Problem to solve » Filter the data below for the string "xmax" and copy each matching line.

══ Supplied records

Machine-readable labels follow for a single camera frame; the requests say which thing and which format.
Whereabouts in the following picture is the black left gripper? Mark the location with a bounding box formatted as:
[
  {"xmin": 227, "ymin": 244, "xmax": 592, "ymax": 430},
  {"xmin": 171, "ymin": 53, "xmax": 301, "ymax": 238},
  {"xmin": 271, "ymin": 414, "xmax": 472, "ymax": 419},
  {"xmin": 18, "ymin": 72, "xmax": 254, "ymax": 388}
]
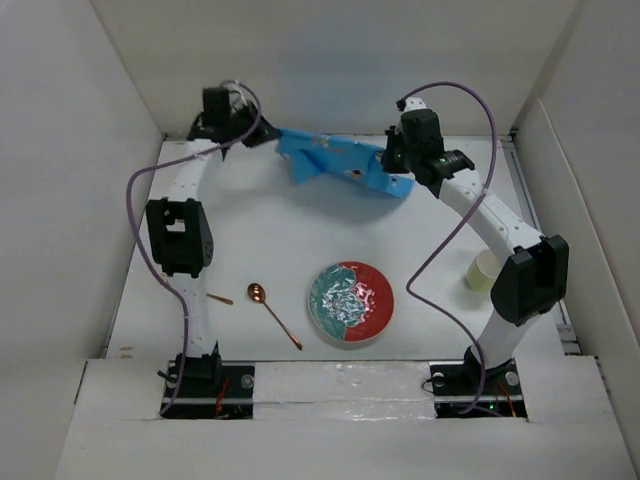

════

Finished task »
  {"xmin": 227, "ymin": 244, "xmax": 592, "ymax": 430},
  {"xmin": 171, "ymin": 53, "xmax": 301, "ymax": 238},
  {"xmin": 271, "ymin": 414, "xmax": 472, "ymax": 419},
  {"xmin": 18, "ymin": 72, "xmax": 254, "ymax": 388}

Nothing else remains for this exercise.